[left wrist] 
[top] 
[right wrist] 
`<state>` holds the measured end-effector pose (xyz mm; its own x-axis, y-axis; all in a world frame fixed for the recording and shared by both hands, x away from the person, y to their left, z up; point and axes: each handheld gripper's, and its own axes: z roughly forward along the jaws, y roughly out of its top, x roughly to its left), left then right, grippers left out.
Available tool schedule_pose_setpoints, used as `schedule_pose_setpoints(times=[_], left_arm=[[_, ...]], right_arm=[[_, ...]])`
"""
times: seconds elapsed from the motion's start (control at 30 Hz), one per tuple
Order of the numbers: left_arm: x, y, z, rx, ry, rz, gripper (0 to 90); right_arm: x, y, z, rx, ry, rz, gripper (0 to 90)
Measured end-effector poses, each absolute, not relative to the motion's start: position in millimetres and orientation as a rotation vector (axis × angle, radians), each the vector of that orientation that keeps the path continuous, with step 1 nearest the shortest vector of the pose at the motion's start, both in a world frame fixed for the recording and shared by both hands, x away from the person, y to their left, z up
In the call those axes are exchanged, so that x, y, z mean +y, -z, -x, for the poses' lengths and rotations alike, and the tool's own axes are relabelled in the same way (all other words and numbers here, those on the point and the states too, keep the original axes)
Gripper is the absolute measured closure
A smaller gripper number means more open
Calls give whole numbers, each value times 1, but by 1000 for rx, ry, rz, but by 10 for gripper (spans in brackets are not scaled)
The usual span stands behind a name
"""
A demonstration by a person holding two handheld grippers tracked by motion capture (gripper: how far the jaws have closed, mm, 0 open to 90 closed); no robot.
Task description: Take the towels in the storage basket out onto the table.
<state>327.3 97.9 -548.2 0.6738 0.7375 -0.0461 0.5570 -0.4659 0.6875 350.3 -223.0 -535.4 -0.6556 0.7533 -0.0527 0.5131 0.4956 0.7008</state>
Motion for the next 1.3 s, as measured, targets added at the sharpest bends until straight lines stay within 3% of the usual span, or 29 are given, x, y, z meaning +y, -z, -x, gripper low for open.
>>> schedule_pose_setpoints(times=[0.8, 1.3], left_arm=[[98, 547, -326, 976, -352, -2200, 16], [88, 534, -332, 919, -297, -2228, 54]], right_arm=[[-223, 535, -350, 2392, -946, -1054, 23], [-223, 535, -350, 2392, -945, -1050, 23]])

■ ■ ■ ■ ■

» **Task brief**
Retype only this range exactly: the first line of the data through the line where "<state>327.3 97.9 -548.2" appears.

» **Task answer**
[left wrist] 
[top] 
[right wrist] 
`<state>` holds the measured end-effector pose (xyz mm; its own x-axis, y-axis; all in a world frame fixed for the recording and shared by both hands, x away from the person, y to their left, z up; point and axes: each handheld gripper's, and its own axes: z roughly forward along the jaws, y roughly out of its top, x roughly to its left), left then right, grippers left out.
Available tool schedule_pose_setpoints, used as `schedule_pose_setpoints(times=[_], left_arm=[[_, ...]], right_arm=[[_, ...]])`
"""
times: seconds elapsed from the motion's start (control at 30 Hz), one per tuple
Order of the numbers: left_arm: x, y, z, rx, ry, rz, gripper (0 to 90); right_arm: x, y, z, rx, ry, rz, gripper (0 to 90)
Measured end-effector poses, each absolute, not relative to the motion's start: position in millimetres and orientation as a rotation vector (axis × angle, radians), each the vector of that orientation that keeps the path continuous, with step 1 nearest the shortest vector of the pose at the motion's start, both in a world frame fixed for the recording and shared by both hands, x away from the person, y to their left, z up
In the call those axes are exchanged, so that x, y, z mean +y, -z, -x, for the poses' lengths and rotations alike, and the tool's own axes are relabelled in the same way (all other words and numbers here, those on the point and the states too, keep the original axes)
Gripper is the absolute measured closure
A smaller gripper number means more open
Calls give whole numbers, each value times 1, but by 1000 for rx, ry, rz, but by 10 for gripper (spans in brackets are not scaled)
The usual span stands behind a name
"""
A demonstration by a person holding two handheld grippers tracked by motion capture (gripper: how far the jaws have closed, mm, 0 open to 90 closed); no robot.
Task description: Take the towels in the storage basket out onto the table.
<state>327.3 97.9 -548.2 0.6738 0.7375 -0.0461 0.5570 -0.4659 0.6875 350.3 -223.0 -535.4 -0.6556 0.7533 -0.0527 0.5131 0.4956 0.7008</state>

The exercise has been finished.